WORK REQUIRED.
All that is asked is a faithful reproduction of the entries.

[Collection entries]

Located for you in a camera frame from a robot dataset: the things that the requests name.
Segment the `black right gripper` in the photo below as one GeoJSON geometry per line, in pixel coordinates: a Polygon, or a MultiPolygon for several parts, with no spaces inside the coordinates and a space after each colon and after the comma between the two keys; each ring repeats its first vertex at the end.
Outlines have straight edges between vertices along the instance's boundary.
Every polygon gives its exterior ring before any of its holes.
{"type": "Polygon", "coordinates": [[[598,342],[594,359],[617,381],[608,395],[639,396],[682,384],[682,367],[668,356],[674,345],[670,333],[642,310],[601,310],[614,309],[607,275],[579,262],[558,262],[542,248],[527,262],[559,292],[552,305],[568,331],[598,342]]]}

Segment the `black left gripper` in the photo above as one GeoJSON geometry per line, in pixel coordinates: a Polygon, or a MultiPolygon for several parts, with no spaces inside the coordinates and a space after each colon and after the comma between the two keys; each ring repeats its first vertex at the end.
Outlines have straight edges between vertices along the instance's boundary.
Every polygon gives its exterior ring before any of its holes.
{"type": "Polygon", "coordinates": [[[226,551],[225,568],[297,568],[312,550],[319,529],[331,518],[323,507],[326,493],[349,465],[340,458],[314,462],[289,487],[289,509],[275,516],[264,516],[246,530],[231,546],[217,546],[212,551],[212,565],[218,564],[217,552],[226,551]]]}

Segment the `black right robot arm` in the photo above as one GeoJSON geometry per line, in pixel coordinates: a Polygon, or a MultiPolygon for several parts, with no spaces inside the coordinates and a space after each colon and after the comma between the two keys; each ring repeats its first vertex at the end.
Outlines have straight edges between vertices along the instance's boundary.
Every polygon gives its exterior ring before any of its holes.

YOUR SOLUTION.
Located for you in a camera frame from a robot dataset: the things that the requests name.
Segment the `black right gripper` in the photo below as one GeoJSON geometry per line, in pixel coordinates: a Polygon, or a MultiPolygon for several parts, with no spaces inside the coordinates and a space after each colon and after the comma between the two keys; each ring repeats its first vertex at the end.
Outlines have straight edges between vertices along the instance's boundary.
Every polygon gives its exterior ring before any of its holes.
{"type": "Polygon", "coordinates": [[[598,342],[594,359],[617,381],[608,395],[639,396],[682,384],[682,367],[668,356],[674,345],[670,333],[642,310],[601,310],[614,309],[607,275],[579,262],[558,262],[542,248],[527,262],[559,292],[552,305],[568,331],[598,342]]]}

Segment the `black left gripper` in the photo above as one GeoJSON geometry per line, in pixel coordinates: a Polygon, or a MultiPolygon for several parts, with no spaces inside the coordinates and a space after each colon and after the comma between the two keys; each ring repeats its first vertex at the end.
Outlines have straight edges between vertices along the instance's boundary.
Every polygon gives its exterior ring before any of its holes.
{"type": "Polygon", "coordinates": [[[226,551],[225,568],[297,568],[312,550],[319,529],[331,518],[323,507],[326,493],[349,465],[340,458],[314,462],[289,487],[289,509],[275,516],[264,516],[246,530],[231,546],[217,546],[212,551],[212,565],[218,564],[217,552],[226,551]]]}

Segment the `black right robot arm` in the photo above as one GeoJSON geometry per line, in pixel coordinates: a Polygon, or a MultiPolygon for several parts, with no spaces inside the coordinates and a space after each colon and after the comma between the two keys; each ring repeats its first vertex at the end.
Outlines have straight edges between vertices along the instance's boundary.
Every polygon gives its exterior ring before any of its holes.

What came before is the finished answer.